Karena, kata dia, bisa saja pengusaha memerintahkan buruh bekerja 12 jam sehari selama empat hari
kerja tanpa dibayar upah lembur, seperti kerja rodi dan bersifat eksploitatif. "Berarti tidak ada
perlindungan negara terhadap rakyat dan buruh Indonesia. Dengan RUU Cipta Kerja ini akan terjadi
situasi waktu/jam kerja yang eksploitatif, upah murah, outsourcing dan karyawan kontrak seumur
hidup, serta mudah di-PHK tanpa pesangon," imbuhnya.

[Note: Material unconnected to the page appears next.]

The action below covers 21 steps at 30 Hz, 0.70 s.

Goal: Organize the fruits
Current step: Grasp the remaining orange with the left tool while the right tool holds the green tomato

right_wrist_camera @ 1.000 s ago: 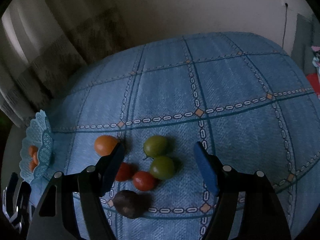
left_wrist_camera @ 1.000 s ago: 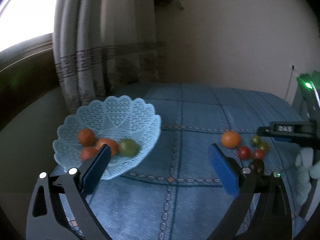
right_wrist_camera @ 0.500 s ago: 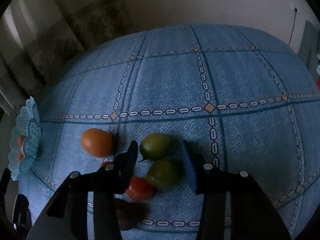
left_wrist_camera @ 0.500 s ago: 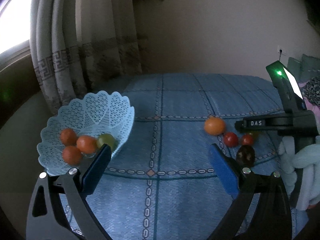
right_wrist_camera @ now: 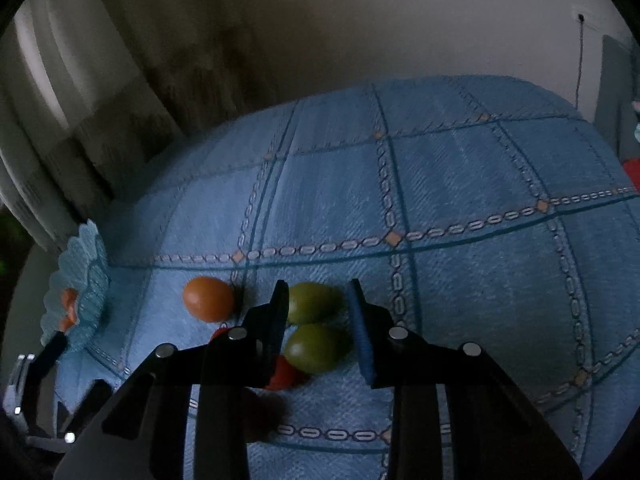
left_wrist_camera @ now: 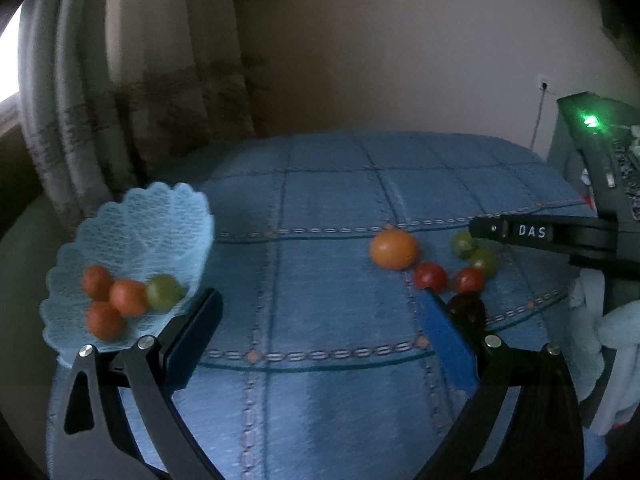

Selain itu, kata dia, lembur bisa dilakukan lebih lama. Jika dalam UU 13/2003 hanya boleh maksimal
14 jam, dalam RUU Cipta Kerja menjadi 18 jam. Akibatnya buruh akan kelelahan dan rentan terjadi
kecelakaan kerja.
Bahkan, hari libur yang biasanya dua hari dalam seminggu, dalam RUU Cipta Kerja dibuat hanya satu
hari. Dia mengatakan, hal lain yang menyakitkan bagi buruh, cuti besar atau istirahat panjang selama
2 bulan bagi kelipatan masa kerja 6 tahun dihilangkan. "RUU Cipta Kerja benar-benar membuat kaum
buruh tertindas. Seolah olah negara ini hanya melindungi kepentingan pengusaha saja atas nama
investasi. Apakah negara ini hanya milik pemilik modal?" kata Iqbal.
7. TKA Buruh Kasar Unskill Worker Berpotensi Bebas Masuk ke Indonesia
Dia menuturkan, hal tersebut terlihat dari dihapuskannya izin tertulis dari Menteri bagi Tenaga Kerja
Asing (TKA) yang hendak bekerja di Indonesia. Selain itu, kata dia, TKA untuk start-up dan lembaga
pendidikan dibebaskan, bahkan tanpa perlu membuat rencana penggunaan TKA. Tidak adanya izin,
menyebabkan TKA buruh kasar bisa masuk ke Indonesia dengan mudah tanpa terdeteksi.
Kewajiban TKA untuk memahami budaya Indonesia hilang. Dengan demikian, TKA tidak diwajibkan
bisa berbahasa Indonesia. Dampaknya, transfer of job dan transfer of knowledge sulit untuk dilakukan.